• Exercise objective: Your response must consist of one number: how many lines in this material contain the word "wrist".

• Dataset excerpt:
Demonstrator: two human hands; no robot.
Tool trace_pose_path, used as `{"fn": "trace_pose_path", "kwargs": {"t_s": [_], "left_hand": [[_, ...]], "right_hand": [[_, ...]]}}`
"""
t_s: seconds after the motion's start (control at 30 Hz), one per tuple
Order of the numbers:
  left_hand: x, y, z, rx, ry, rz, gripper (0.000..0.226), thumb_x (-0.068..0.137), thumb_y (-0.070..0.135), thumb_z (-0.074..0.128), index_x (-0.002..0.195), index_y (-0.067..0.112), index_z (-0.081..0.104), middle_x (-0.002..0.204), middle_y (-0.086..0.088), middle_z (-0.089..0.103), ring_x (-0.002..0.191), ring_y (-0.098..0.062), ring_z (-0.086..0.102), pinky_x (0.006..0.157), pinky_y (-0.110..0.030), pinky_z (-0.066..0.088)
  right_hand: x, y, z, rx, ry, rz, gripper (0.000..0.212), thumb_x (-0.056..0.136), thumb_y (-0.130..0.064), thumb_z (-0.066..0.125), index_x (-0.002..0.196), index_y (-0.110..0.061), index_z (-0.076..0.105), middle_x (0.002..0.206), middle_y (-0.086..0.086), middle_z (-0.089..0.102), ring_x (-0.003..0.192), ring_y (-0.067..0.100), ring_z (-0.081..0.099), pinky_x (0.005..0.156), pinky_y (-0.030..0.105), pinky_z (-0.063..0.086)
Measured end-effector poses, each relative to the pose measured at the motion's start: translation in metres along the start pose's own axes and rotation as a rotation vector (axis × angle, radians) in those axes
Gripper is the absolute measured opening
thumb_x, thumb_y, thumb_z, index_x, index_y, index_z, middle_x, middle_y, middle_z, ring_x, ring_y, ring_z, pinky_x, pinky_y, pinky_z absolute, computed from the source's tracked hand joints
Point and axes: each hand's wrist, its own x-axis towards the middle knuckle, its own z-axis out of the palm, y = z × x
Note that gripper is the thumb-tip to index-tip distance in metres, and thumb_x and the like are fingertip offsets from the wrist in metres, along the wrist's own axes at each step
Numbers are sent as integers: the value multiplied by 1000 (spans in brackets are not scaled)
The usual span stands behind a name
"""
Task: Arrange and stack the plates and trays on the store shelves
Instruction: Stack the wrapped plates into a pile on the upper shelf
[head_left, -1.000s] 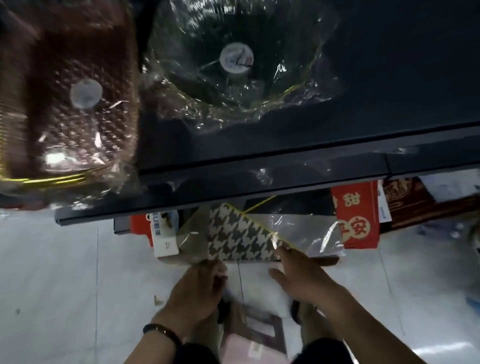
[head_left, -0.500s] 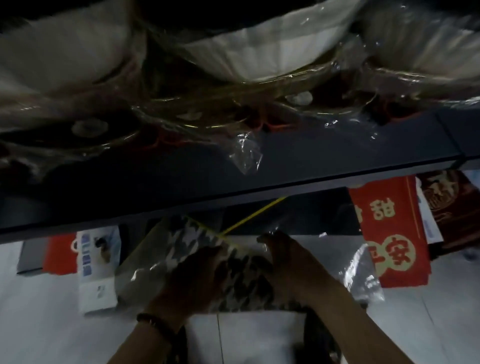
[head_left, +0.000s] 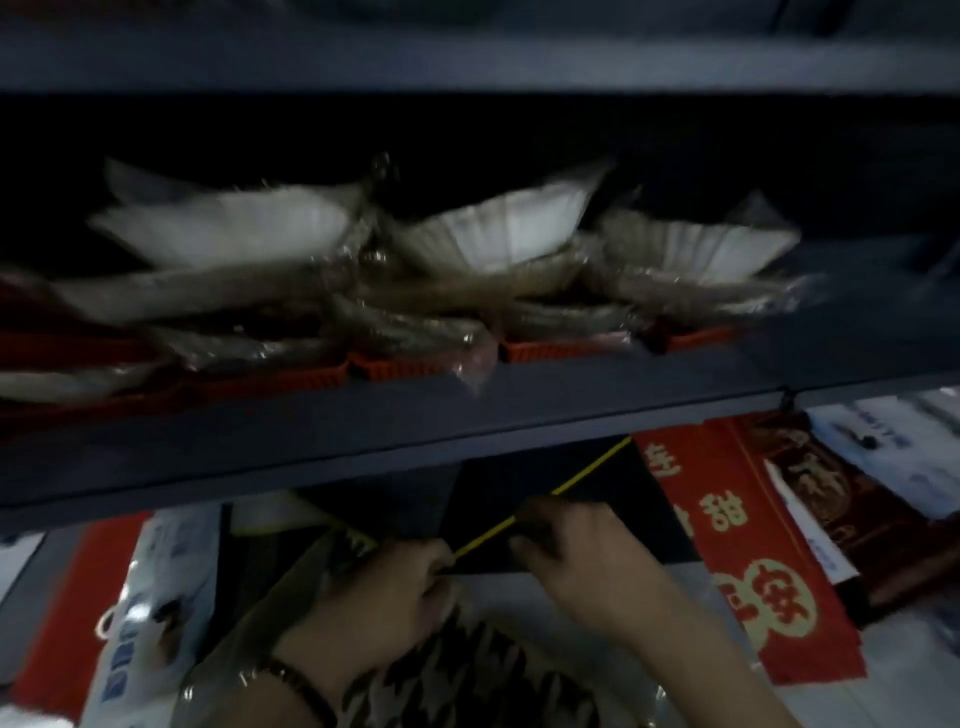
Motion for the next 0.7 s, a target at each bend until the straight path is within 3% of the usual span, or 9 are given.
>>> {"fn": "trace_pose_path", "kwargs": {"t_s": [0.13, 0.3, 0.47, 0.6, 0.7], "left_hand": [[-38, 21, -19, -45, 136, 105, 21, 101, 53, 58, 119, 46, 65, 107, 22, 70, 98, 3, 65, 89, -25, 57], [-74, 44, -51, -174, 251, 163, 16, 99, 45, 69, 114, 45, 73, 105, 30, 73, 100, 14, 65, 91, -19, 56], [-67, 64, -108, -89, 414, 195, 15, 98, 47, 70, 113, 45, 72, 108, 31, 71, 103, 15, 63, 95, -18, 55], [-46, 85, -156, -17, 566, 214, 18, 98, 44, 71, 116, 45, 71, 110, 30, 69, 100, 15, 62, 86, -11, 52], [-14, 95, -172, -70, 642, 247, 17, 99, 40, 71, 115, 46, 68, 108, 28, 71, 102, 13, 65, 89, -17, 54]], "right_hand": [[-33, -28, -28, 7, 214, -74, 36, 97, -53, 60, 127, -33, 66, 121, -6, 68, 113, 15, 65, 95, 32, 55], [-55, -58, -86, 27, 296, -161, 23, 99, -53, 61, 110, -33, 67, 103, -14, 66, 97, 7, 62, 77, 25, 48], [-37, -73, -132, 100, 412, -228, 20, 98, -50, 62, 108, -34, 69, 99, -13, 68, 94, 8, 63, 83, 36, 55], [-5, -72, -150, 150, 476, -280, 21, 97, -49, 62, 105, -31, 69, 96, -10, 71, 92, 10, 65, 85, 42, 57], [19, -64, -148, 211, 528, -303, 16, 97, -45, 61, 107, -33, 67, 100, -12, 70, 94, 8, 65, 86, 40, 57]]}}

• Your response: 2